男──ガルファは、虚空から一本の細身のレイピアを取り出した。装飾のない、針のように鋭い銀色の剣。


彼がそれを構えた瞬間、世界の色が彩度を失ったように感じられた。



「来るぞ、ユキ!」



「うん!」



俺たちは瞬時に戦闘態勢をとる。

ルター戦を経て、俺たちの連携は完成している。どんな初見の攻撃でも、二人なら対応できるはずだ。



ガルファが動く。

速い──が、見えている!

俺は魔剣を最短距離で振り抜き、突き出されたレイピアを弾き飛ばす軌道を描く。



──もらったッ!



完璧なタイミング。

剣と剣が交差し、俺は確かに弾いた感触を──。



「──え?」



手応えが、ない。



「が、......がああああっ!?」



弾いたはずのレイピアが、俺の左肩を深々と貫通していた。防御も、回避も、魔力障壁も、全てをすり抜けて。

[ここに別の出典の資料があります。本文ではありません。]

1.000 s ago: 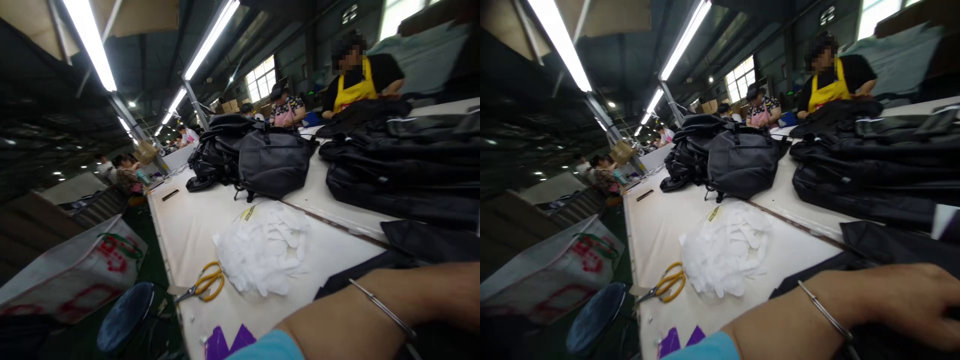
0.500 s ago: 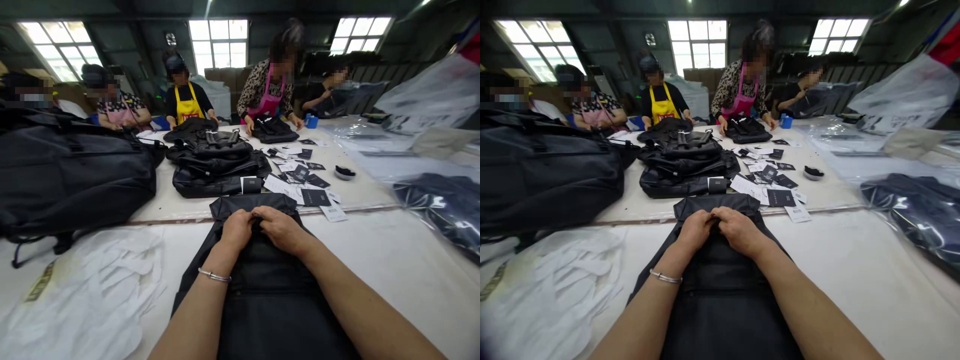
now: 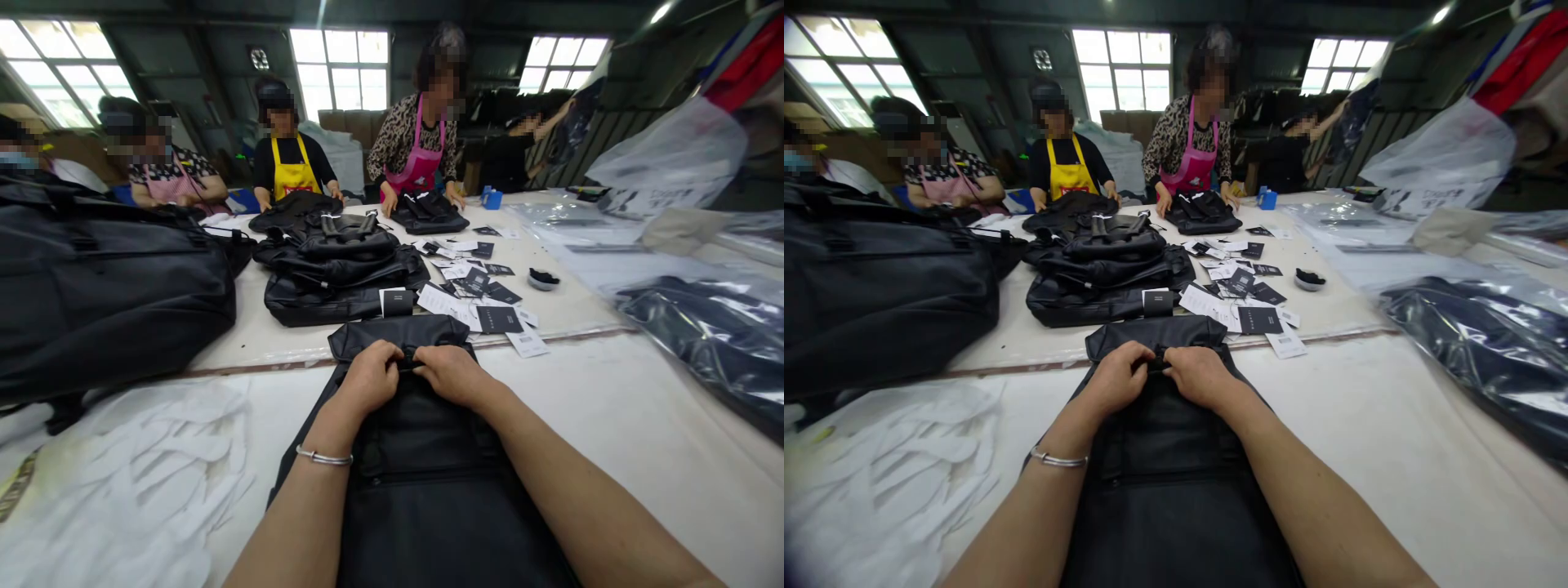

「刺さった」という結果だけが、そこに唐突に出現していた。



「ぐ、ぅぅ......ッ!」



「......そんなその場しのぎの剣など、俺には通用しない」



ガルファは冷徹な声色で呟き、無造作に手首を捻る。

レイピアの刃が俺の筋肉と骨を抉り、傷口を無慈悲に広げていく。



「お前は、私たちの理想において、一番の変数だ。......ここで退場してもらおう」



ガルファの左手が、俺の顔にかざされる。



「借りるぞ、ベター」



その掌に集束する、暗黒の魔力。



かつて、円卓第二席ベター=サイプから喰らった、あの『虚無の箱』──世界から隔離される感覚に似ている。



「な、に......ッ!?」



「安心しろ。ベターの術式ほど強力なものではない。殺しはしないさ」



ガルファは淡々と、事務処理のように告げた。



「しかし、10年は静かになってもらおうか」



「や、めろ......ッ!」



俺の視界が、急速に黒く塗りつぶされていく。



意識が泥の中に沈んでいく。



抵抗しようにも、指一本動かせない。



「レイッ!!!」



遠くで、ユキの叫び声が聞こえた。俺は最後の力を振り絞り、必死に目を開ける。



そこには──。



「......あ」



ガルファのレイピアが、駆け寄ろうとしたユキの胸を無残に貫き、その身体を宙に縫い止めている光景があった。



鮮血が舞う。

ユキの瞳から、光が消えていく。



「ア......ァ......」



俺の喉から、声にならない絶望が漏れる。

伸ばした手は誰にも届かず、俺の世界は完全に暗転した。



最後に、ユキが無残に殺される残影だけを、網膜に焼き付けたまま──────。